Bahram, Mohammad
- Department of Ecology, Swedish University of Agricultural Sciences
- Aarhus University
Soil fungal diversity in the Neotropics remains poorly understood, despite growing evidence of high endemism and many undescribed taxa. Here, we analyzed the Global Soil Mycobiome dataset from 55 sites across the Mexican Neotropics, integrating community composition with alpha- and beta-diversity metrics. Cluster and ordination analyses revealed eight distinct community groups largely explained by vegetation type and ecogeographic patterns. Tropical rainforests and temperate conifer forests harbored the highest richness (mean > 1500 OTUs), whereas coastal dunes showed the lowest (< 400 OTUs). Xeric shrublands, despite reduced richness, exhibited high evenness, suggesting niche differentiation under stressful conditions. Prevalence and indicator species analyses highlighted the role of ectomycorrhizal taxa in coniferous and coastal systems, soil saprotrophs in Pinus-Quercus forests, and plant pathogens in xeric shrublands, while many tropical lineages remained unclassified.

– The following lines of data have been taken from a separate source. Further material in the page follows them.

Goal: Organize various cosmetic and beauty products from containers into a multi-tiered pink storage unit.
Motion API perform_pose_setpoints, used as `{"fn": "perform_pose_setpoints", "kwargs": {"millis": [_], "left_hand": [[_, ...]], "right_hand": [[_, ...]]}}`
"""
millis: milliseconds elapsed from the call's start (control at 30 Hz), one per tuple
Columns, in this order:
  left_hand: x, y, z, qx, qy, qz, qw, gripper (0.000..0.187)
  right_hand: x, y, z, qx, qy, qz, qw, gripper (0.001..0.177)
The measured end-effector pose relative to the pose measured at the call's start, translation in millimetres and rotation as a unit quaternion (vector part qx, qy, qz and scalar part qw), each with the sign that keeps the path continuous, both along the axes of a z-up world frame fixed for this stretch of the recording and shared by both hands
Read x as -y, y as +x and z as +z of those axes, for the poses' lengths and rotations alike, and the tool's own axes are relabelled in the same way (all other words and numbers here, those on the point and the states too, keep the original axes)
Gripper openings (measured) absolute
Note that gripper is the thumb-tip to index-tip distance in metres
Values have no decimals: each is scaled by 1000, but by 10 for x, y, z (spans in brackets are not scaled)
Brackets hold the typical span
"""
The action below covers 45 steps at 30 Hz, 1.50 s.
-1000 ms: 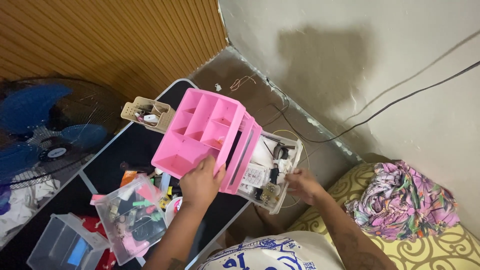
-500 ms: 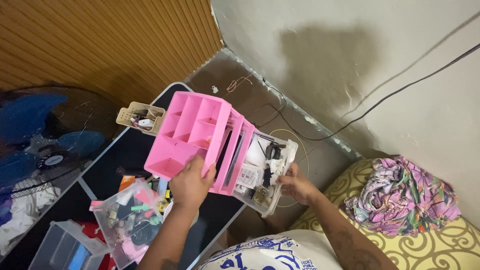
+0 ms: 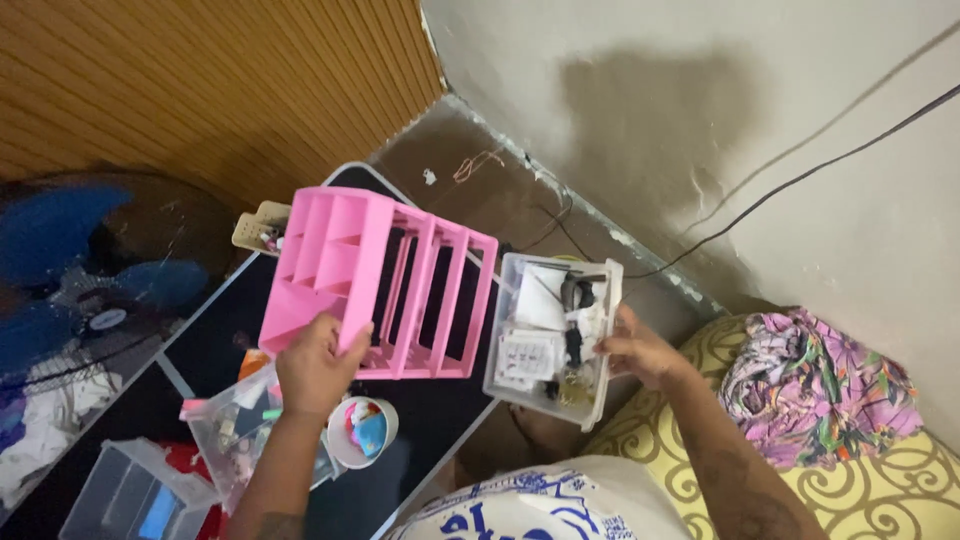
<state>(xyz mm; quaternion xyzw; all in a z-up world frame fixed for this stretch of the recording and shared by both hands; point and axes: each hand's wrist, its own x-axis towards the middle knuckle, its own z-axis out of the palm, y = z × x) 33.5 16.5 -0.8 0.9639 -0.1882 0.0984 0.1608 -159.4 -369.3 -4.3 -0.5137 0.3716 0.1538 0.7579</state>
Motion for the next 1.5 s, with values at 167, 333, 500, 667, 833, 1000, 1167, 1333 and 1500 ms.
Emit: {"fn": "perform_pose_setpoints", "kwargs": {"millis": [167, 333, 500, 667, 833, 1000, 1167, 1333, 1500], "left_hand": [[-65, 93, 6, -76, -96, 60, 991, 42], [-25, 13, -78, -105, -142, 90, 980, 39], [26, -32, -61, -126, -174, 111, 970, 35], [72, -45, -122, -32, -120, 37, 992, 33], [215, -29, -75, 167, -34, -110, 979, 35], [348, -90, -234, 228, 15, -155, 961, 34], [342, -187, -638, 183, 79, -248, 948, 22], [319, -350, -702, 168, -16, -279, 946, 23], [48, -694, -177, 146, -39, -274, 950, 32]], "right_hand": [[97, -93, -234, -13, -1, -44, 999, 101], [259, -163, -519, -1, 38, -78, 996, 101], [472, -220, -513, 22, 32, -88, 995, 95], [779, -385, -884, 139, 1, -94, 986, 81], [975, -467, -1066, 192, -3, -91, 977, 72], [1140, -427, -1080, 238, -5, -88, 967, 73], [711, -14, 97, 419, 149, 30, 895, 40], [447, 257, 315, 363, 99, 47, 925, 36], [91, 600, 293, 263, 55, -8, 963, 39]]}}
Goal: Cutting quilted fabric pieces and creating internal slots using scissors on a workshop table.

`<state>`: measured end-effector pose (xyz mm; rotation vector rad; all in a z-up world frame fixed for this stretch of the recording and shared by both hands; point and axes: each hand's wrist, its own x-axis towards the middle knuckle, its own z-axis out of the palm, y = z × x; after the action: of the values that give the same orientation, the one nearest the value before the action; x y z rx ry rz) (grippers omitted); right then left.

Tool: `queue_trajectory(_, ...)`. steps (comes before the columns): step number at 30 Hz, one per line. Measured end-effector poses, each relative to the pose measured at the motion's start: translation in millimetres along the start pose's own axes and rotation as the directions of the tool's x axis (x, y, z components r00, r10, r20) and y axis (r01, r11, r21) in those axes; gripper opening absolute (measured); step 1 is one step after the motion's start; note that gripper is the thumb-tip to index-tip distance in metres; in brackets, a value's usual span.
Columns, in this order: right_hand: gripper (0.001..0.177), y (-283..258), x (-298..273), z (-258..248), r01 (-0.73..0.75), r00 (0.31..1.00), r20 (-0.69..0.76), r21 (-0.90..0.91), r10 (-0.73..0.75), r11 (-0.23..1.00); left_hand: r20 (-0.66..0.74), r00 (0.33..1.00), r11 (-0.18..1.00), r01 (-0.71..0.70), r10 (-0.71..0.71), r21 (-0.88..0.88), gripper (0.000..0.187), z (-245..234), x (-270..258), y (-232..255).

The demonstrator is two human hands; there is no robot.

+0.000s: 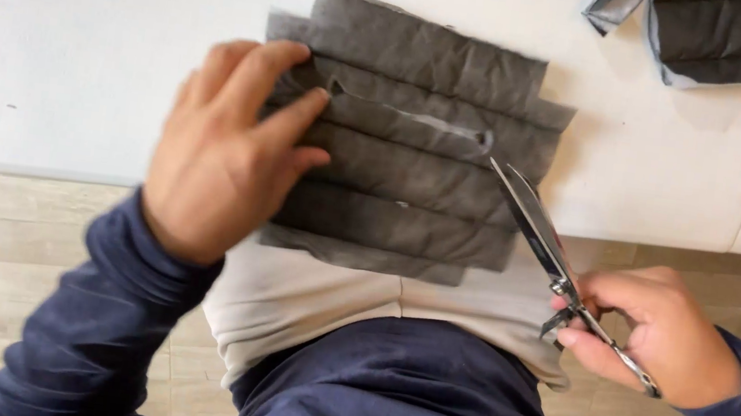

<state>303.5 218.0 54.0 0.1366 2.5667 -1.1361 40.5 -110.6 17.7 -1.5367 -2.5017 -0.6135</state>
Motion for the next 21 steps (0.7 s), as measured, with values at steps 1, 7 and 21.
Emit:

Multivariate redundancy analysis identified pH, mean annual precipitation and elevation as the strongest independent drivers of fungal turnover, with soil nutrients (N, P, delta 15N) explaining finer-scale variation. Together, these results demonstrate that broad climatic gradients and vegetation types structure fungal communities in the northern Neotropics, while local soil properties refine community assembly. Our findings underscore the importance of tropical rainforests, temperate montane forests, and xeric shrublands as key reservoirs of soil fungal diversity, and provide a predictive framework for the conservation and monitoring of Neotropical ecosystems within initiatives such as the Soil Biodiversity Atlas of Mexico.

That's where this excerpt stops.